§ **Provided data**:
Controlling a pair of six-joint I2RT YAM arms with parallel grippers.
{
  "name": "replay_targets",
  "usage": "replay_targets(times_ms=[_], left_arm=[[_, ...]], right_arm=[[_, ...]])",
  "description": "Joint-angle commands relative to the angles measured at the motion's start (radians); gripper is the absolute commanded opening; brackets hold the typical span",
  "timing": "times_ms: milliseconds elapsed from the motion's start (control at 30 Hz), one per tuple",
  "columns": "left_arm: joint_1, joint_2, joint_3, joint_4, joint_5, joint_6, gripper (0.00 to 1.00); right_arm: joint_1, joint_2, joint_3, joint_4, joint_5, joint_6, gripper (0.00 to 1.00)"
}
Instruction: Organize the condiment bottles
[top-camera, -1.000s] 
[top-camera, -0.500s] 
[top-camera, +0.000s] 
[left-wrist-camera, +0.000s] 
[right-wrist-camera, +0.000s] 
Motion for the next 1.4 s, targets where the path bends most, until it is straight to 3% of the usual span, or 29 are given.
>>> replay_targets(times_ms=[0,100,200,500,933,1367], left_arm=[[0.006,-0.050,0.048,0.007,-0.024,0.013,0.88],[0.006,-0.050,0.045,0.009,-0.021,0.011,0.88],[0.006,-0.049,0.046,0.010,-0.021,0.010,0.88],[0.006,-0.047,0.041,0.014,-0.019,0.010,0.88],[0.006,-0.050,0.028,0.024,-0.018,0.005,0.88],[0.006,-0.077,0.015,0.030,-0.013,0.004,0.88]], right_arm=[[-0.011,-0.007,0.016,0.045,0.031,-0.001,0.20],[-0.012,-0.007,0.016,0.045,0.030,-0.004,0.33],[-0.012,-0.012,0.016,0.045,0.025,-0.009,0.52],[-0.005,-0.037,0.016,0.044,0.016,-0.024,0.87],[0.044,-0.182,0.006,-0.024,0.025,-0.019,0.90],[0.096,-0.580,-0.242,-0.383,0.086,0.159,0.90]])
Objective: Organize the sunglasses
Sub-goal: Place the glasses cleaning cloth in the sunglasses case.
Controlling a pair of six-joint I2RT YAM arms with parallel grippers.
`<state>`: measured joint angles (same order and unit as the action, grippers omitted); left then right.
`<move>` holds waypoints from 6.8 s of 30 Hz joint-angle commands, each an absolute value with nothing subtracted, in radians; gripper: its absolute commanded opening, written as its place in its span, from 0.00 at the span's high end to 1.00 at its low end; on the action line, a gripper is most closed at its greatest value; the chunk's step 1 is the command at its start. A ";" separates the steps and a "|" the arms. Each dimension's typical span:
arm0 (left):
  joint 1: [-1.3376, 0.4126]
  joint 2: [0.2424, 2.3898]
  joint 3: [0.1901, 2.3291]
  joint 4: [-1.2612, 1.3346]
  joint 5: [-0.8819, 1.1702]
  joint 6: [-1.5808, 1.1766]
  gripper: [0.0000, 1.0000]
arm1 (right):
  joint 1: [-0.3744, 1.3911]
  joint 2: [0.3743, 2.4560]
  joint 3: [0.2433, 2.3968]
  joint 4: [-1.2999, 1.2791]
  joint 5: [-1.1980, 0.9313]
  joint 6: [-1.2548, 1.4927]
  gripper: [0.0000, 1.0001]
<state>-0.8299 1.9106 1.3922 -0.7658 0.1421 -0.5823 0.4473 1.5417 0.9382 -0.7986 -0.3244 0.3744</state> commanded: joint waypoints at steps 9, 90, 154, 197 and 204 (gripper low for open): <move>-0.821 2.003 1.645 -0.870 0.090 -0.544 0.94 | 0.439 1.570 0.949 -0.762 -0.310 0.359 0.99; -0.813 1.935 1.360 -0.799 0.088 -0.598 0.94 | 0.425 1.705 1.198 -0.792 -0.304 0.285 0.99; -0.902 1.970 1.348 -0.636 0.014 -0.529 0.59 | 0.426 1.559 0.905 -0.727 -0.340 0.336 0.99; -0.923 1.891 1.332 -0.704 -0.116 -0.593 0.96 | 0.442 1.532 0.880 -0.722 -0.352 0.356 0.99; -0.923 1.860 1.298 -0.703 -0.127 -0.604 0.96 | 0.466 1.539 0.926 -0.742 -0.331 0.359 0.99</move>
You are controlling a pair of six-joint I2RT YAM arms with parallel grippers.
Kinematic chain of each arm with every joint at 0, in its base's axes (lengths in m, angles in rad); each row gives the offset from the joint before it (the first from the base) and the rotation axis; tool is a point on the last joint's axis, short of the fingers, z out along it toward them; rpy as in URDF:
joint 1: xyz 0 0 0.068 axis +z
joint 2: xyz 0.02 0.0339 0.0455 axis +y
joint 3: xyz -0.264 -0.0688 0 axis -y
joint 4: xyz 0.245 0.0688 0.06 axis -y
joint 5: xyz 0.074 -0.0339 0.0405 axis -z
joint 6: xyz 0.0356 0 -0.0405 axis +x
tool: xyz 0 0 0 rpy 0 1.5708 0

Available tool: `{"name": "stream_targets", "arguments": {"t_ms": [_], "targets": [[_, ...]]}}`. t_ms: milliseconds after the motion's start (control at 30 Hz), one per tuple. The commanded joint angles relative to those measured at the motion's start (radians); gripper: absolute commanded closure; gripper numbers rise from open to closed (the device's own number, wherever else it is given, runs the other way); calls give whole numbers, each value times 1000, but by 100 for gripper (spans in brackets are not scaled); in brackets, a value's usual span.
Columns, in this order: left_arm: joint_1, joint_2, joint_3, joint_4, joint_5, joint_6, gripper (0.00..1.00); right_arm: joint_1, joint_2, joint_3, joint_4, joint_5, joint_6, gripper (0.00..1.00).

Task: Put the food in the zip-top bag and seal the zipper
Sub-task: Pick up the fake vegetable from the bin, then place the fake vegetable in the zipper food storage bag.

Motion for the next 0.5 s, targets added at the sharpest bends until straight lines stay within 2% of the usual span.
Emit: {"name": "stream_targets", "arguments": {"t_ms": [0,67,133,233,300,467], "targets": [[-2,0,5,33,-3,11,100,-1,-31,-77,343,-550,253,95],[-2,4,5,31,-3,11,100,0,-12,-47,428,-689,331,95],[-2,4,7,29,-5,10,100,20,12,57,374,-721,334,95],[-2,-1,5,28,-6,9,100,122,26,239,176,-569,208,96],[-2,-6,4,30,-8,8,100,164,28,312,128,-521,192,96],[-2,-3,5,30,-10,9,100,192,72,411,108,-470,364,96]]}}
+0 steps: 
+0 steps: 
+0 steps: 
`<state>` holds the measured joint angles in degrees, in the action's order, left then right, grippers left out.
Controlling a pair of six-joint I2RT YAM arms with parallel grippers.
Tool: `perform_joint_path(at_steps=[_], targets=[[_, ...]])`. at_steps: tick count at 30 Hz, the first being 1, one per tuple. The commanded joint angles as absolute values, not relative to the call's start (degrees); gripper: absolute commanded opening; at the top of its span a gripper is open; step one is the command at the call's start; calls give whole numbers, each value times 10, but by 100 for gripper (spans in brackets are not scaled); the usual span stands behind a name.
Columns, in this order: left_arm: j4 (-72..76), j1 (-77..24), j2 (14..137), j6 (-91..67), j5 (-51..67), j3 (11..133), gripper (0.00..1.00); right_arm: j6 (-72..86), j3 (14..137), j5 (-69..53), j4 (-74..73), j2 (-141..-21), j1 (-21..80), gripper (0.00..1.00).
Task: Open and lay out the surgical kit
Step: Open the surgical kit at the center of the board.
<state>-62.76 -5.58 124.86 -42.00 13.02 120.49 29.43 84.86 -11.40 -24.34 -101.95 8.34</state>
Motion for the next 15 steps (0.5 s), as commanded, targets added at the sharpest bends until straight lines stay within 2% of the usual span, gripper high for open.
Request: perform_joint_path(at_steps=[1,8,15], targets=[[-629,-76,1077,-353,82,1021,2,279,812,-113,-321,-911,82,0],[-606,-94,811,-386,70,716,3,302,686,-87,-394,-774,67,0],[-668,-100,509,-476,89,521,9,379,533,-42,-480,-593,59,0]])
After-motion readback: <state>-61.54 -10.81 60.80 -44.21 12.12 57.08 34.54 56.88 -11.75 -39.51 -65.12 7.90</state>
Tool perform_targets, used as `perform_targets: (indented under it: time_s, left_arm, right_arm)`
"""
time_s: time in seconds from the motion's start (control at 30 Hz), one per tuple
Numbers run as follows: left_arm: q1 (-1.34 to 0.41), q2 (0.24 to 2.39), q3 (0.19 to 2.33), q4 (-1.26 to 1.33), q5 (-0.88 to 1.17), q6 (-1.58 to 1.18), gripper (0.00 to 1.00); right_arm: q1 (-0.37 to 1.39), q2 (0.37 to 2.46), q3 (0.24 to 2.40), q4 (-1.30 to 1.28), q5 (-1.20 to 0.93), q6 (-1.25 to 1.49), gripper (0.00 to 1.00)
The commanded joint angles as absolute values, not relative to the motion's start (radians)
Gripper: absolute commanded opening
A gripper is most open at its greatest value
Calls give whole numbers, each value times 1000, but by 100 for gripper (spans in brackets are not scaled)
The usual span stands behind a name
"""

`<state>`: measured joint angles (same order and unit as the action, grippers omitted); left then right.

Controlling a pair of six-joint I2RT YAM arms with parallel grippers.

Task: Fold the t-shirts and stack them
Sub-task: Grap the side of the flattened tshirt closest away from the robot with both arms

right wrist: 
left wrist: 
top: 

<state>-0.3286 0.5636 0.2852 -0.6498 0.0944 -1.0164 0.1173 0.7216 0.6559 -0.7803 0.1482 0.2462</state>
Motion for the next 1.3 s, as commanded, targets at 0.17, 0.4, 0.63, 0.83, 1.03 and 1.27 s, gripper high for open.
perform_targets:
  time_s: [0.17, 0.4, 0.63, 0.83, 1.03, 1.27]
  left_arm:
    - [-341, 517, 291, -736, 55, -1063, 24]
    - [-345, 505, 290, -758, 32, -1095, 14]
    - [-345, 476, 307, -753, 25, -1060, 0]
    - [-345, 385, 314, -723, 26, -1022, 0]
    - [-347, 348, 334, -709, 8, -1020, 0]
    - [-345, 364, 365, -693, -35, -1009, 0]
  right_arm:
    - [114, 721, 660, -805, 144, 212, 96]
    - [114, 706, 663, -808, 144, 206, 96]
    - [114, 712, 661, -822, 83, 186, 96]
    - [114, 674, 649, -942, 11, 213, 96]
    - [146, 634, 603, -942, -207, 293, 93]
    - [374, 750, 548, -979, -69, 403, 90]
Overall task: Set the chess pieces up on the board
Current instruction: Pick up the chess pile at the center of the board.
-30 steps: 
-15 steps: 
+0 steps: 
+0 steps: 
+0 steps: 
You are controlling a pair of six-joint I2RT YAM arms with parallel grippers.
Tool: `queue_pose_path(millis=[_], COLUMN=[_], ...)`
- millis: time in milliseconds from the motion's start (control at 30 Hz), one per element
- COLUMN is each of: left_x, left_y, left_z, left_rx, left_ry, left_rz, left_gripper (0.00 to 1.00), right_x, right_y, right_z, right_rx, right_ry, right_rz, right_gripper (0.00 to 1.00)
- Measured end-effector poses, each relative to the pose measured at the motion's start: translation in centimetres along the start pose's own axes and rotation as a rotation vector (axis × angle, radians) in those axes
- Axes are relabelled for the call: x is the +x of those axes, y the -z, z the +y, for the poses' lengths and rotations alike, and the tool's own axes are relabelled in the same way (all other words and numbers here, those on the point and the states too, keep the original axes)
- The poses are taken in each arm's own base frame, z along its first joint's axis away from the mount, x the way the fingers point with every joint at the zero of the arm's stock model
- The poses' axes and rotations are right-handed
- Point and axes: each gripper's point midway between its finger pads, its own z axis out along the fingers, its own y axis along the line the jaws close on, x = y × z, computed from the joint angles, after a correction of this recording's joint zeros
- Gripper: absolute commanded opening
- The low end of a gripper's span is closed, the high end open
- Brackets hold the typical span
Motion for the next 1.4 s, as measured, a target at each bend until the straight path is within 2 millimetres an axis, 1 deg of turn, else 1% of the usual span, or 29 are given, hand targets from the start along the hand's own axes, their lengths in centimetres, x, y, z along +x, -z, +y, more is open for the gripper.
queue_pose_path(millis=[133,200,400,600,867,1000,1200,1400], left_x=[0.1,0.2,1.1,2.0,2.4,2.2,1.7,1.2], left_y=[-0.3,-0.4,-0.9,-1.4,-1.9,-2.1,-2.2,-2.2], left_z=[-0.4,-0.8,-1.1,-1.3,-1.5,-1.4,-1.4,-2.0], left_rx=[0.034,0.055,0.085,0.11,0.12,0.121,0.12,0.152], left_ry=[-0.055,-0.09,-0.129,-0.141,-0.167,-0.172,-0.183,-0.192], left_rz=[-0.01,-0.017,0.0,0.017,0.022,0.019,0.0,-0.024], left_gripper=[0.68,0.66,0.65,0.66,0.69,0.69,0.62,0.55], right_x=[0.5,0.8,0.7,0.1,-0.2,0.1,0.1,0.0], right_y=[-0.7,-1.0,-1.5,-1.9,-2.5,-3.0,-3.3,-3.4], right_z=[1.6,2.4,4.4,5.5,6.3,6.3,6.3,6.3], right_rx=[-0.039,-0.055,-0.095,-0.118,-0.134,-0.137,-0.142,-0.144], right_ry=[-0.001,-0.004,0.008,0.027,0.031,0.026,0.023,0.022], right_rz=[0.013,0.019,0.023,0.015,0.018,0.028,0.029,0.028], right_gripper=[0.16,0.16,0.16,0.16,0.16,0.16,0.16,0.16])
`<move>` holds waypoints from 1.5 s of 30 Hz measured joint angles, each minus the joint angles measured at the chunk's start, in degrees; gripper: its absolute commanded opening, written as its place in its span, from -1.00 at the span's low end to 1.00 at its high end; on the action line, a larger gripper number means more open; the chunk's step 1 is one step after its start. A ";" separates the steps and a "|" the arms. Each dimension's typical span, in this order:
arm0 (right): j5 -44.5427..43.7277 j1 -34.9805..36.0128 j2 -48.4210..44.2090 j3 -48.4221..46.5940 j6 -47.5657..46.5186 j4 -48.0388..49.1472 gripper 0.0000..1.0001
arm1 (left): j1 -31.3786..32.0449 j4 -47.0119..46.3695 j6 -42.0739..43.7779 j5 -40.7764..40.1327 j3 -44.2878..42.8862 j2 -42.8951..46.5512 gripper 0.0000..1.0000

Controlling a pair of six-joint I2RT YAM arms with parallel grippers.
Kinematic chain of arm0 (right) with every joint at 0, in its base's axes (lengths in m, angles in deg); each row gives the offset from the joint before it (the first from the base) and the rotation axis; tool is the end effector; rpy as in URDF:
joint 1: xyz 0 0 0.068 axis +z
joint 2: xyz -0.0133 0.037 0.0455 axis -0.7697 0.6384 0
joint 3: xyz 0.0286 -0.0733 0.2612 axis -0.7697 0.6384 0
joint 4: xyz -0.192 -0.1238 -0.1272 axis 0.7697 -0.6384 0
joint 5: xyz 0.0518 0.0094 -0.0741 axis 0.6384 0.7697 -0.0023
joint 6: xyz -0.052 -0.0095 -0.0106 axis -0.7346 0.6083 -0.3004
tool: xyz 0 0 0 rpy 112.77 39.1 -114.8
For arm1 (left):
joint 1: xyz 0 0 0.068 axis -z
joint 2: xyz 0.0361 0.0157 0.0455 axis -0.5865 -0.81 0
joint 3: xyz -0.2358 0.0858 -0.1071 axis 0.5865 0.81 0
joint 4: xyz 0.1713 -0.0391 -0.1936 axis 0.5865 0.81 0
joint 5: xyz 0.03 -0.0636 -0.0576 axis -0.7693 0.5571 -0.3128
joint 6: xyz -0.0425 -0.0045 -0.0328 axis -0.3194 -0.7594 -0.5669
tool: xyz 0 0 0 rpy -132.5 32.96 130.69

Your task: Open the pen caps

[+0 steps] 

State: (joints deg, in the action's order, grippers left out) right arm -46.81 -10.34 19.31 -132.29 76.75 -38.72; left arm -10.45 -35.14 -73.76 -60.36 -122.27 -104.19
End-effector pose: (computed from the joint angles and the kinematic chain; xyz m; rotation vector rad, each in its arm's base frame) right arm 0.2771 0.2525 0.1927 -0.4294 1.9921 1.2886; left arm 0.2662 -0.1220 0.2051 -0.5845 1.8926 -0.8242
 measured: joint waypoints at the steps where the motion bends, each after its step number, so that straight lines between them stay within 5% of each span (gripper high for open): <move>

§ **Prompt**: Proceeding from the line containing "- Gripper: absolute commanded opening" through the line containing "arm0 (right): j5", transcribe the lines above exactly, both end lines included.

§ **The answer**:
- Gripper: absolute commanded opening
- The low end of a gripper's span is closed, the high end open
- Brackets hold the typical span
Motion for the next 1.4 s, as measured, a target at each bend until the straight path is within 2 millimetres an axis, 1 deg of turn, else 1% of the usual span, or 29 are given, hand targets from the start along the hand's own axes, their lengths in centimetres, x, y, z along +x, -z, +y, more is open for the gripper.
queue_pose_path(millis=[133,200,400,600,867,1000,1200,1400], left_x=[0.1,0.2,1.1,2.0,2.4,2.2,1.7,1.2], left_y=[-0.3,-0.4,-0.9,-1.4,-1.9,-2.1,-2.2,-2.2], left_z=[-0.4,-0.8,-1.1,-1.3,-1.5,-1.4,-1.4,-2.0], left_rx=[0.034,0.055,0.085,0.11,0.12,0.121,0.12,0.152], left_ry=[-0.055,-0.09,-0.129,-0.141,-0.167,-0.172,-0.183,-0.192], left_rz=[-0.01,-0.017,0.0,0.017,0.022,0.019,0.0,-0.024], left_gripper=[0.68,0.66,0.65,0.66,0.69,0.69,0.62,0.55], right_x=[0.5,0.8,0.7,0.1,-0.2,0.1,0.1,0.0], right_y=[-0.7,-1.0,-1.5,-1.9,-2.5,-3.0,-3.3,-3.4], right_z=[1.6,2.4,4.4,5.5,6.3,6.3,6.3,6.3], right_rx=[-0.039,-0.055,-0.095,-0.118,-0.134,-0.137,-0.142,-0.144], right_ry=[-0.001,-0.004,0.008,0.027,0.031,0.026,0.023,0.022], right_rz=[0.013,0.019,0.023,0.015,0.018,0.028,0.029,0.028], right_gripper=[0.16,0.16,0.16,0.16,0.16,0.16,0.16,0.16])
`<move>` holds waypoints from 1.5 s of 30 Hz measured joint angles, each minus the joint angles measured at the chunk's start, in degrees; gripper: its absolute commanded opening, written as its place in its span, from -1.00 at the span's low end to 1.00 at its high end; on the action line, a larger gripper number means more open; the chunk's step 1 is one step after its start. A ";" separates the steps and a "|" the arms. Each dimension's typical span, in this order:
arm0 (right): j5 -44.5427..43.7277 j1 -34.9805..36.0128 j2 -48.4210..44.2090 j3 -48.4221..46.5940 j6 -47.5657..46.5186 j4 -48.0388..49.1472 gripper 0.0000..1.0001

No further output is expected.